* [YOUR OBJECTIVE] The answer must consist only of the lines from the line with "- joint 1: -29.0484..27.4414" to the line with "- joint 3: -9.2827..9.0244", both included, exactly as they stand below.
BEGIN DATA FOR REVIEW
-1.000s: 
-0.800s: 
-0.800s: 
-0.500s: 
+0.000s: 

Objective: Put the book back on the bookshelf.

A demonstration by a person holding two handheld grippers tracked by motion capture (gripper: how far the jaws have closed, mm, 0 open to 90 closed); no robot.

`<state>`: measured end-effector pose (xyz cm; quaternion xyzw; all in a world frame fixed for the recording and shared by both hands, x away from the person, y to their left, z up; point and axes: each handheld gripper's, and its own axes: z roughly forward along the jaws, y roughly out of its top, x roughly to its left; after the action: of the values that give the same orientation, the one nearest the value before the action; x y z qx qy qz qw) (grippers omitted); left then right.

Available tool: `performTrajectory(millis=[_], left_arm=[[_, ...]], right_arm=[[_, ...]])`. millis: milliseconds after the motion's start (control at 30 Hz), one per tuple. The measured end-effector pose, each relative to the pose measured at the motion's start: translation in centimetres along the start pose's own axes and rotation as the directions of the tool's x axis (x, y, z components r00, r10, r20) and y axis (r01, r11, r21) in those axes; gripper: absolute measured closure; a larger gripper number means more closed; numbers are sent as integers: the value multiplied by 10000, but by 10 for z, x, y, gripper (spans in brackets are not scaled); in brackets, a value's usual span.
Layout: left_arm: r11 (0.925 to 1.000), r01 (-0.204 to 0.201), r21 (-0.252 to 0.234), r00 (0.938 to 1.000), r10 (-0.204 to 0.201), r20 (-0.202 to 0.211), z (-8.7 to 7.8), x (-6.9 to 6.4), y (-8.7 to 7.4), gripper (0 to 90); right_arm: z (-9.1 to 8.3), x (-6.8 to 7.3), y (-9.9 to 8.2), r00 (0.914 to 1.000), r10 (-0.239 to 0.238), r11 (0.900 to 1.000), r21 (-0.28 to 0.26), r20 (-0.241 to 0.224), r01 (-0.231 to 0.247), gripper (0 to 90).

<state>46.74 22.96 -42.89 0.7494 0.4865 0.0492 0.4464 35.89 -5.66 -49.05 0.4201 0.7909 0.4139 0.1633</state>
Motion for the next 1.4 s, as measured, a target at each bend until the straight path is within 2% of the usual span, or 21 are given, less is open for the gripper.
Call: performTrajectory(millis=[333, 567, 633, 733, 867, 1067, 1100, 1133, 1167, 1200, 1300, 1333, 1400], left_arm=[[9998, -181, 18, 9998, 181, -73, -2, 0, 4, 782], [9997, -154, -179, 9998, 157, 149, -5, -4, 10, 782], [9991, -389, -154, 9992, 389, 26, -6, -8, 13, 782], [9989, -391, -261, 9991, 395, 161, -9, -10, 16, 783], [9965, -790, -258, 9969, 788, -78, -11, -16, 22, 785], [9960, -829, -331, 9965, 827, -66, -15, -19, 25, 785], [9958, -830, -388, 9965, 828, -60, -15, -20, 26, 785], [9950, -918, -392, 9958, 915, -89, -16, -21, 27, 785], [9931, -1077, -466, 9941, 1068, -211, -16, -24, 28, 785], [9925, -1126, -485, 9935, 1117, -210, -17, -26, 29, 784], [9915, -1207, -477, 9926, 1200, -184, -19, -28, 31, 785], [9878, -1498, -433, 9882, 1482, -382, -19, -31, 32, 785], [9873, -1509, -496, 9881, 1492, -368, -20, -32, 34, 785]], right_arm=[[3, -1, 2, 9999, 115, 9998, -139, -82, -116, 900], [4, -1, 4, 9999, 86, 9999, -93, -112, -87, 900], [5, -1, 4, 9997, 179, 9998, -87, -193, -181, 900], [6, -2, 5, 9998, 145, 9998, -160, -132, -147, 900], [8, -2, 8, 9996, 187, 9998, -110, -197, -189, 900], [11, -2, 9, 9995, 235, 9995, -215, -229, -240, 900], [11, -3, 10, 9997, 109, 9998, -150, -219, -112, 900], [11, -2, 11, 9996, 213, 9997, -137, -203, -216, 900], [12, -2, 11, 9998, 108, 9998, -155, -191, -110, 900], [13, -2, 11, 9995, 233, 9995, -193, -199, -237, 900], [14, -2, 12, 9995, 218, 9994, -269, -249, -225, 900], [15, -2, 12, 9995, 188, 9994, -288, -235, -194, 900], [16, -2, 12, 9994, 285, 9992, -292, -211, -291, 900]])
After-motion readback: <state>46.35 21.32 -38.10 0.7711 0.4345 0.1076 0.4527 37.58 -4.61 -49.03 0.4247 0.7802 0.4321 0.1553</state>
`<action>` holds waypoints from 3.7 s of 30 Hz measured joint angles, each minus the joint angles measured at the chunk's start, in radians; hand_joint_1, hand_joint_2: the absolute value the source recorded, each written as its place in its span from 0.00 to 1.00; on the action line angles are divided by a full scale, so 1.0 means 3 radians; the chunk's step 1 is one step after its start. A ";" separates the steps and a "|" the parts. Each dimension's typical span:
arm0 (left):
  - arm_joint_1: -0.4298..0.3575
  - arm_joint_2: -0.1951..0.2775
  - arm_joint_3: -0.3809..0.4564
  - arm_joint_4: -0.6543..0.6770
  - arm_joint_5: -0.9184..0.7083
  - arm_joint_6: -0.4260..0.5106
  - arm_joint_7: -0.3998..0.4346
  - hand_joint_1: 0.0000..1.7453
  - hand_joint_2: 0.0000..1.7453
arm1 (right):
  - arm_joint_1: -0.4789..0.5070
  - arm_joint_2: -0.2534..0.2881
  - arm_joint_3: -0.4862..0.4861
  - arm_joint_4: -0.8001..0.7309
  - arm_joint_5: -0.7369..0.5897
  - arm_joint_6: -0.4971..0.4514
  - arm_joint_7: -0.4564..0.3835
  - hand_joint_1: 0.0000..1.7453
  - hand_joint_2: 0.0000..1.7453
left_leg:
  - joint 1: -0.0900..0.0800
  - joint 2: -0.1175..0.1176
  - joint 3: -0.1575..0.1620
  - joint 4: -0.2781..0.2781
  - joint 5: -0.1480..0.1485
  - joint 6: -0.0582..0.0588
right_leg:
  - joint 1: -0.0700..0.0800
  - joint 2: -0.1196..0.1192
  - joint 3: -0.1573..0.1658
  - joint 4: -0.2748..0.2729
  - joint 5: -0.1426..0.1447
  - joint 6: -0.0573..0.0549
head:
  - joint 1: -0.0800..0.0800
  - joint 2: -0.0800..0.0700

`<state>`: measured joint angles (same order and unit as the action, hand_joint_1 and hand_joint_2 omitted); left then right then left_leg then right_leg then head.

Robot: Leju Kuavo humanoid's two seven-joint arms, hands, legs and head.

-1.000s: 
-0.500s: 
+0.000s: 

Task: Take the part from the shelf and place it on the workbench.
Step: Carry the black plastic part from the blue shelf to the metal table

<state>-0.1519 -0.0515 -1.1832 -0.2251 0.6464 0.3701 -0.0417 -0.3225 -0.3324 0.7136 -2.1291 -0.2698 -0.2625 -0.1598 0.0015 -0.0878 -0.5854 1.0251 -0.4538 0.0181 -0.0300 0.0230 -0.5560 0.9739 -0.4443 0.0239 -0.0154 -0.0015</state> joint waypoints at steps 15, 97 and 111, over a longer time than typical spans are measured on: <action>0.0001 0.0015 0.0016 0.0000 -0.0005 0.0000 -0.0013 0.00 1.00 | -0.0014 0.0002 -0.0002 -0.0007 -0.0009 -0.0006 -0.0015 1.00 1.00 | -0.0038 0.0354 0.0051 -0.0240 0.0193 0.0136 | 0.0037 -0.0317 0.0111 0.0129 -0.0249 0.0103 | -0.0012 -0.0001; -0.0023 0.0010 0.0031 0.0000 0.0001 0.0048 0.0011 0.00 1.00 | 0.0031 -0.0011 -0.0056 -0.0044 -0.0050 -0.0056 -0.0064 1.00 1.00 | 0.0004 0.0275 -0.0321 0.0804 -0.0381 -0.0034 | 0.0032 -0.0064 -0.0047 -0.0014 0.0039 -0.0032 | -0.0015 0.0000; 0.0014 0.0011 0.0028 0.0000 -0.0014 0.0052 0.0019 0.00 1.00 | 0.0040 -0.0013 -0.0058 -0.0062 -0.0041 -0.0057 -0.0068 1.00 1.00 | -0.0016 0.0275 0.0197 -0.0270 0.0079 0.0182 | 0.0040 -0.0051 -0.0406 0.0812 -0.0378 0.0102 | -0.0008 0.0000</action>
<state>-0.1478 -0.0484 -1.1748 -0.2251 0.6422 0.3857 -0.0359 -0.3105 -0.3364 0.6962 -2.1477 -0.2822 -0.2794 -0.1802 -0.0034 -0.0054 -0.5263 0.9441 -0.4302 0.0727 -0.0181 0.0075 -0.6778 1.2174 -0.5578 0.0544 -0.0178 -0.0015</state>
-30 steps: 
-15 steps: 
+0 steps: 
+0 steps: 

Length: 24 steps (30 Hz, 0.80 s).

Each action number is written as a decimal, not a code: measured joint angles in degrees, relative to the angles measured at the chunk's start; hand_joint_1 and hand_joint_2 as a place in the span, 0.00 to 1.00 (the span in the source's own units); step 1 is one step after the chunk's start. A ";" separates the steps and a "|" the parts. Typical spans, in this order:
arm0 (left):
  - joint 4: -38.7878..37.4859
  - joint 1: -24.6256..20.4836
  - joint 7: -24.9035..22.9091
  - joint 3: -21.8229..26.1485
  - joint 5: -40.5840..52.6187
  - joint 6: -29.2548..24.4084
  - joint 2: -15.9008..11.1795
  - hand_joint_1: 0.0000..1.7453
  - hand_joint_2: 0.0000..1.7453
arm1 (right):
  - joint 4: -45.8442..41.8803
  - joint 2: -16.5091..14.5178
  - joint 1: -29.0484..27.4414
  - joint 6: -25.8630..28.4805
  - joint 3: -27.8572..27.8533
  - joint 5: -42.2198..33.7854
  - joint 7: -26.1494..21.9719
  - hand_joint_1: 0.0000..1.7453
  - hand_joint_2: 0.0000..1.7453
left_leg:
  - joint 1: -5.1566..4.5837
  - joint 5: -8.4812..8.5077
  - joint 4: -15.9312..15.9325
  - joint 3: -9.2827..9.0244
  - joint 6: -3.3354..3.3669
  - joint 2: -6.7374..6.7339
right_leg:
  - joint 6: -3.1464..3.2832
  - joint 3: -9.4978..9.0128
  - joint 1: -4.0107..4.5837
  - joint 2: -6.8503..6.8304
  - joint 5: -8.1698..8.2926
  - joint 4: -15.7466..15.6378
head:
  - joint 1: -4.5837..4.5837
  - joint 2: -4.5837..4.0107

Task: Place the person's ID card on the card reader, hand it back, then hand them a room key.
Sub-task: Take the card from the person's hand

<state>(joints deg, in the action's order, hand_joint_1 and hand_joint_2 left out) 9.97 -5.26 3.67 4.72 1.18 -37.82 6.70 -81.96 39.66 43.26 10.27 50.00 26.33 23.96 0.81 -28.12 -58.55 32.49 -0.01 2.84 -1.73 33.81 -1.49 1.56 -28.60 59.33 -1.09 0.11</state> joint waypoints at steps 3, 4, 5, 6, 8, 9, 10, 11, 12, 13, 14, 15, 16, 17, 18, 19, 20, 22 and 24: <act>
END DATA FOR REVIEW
* [SOLUTION]
  - joint 1: -29.0484..27.4414
  - joint 6: -25.8630..28.4805
  - joint 3: -27.8572..27.8533
  - joint 5: -42.2198..33.7854
  - joint 7: -26.1494..21.9719
  - hand_joint_1: 0.0000..1.7453
  - hand_joint_2: 0.0000..1.7453
left_leg:
  - joint 1: -5.1566..4.5837
  - joint 5: -8.4812..8.5077
  - joint 4: -15.9312..15.9325
  - joint 3: -9.2827..9.0244

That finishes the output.